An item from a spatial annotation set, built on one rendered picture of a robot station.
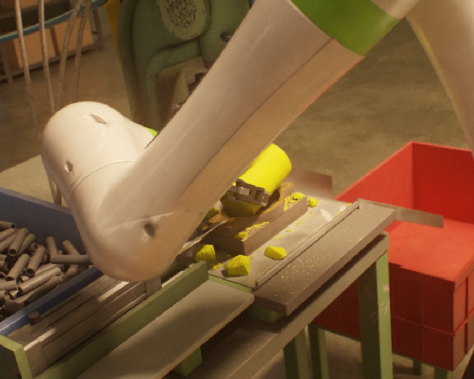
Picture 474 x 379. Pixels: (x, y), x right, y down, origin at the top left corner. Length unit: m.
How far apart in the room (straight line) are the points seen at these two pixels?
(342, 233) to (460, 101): 0.34
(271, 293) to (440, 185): 1.16
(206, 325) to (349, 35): 0.45
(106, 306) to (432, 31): 0.50
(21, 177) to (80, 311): 0.80
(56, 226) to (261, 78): 0.66
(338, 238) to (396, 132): 3.15
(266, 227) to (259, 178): 0.08
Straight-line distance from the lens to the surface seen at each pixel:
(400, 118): 4.46
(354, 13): 0.64
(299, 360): 1.69
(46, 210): 1.26
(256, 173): 1.10
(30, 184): 1.62
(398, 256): 1.95
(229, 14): 1.00
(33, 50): 6.74
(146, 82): 1.15
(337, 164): 3.87
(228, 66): 0.68
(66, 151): 0.83
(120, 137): 0.84
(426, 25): 0.84
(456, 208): 2.10
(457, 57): 0.85
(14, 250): 1.20
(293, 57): 0.65
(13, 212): 1.34
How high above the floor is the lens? 1.54
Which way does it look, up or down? 25 degrees down
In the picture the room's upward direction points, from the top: 8 degrees counter-clockwise
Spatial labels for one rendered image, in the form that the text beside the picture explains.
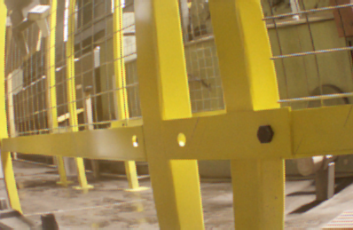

┄┄┄┄┄┄

Looking through the data above, count the lines that include the string "room" and give only the count.

2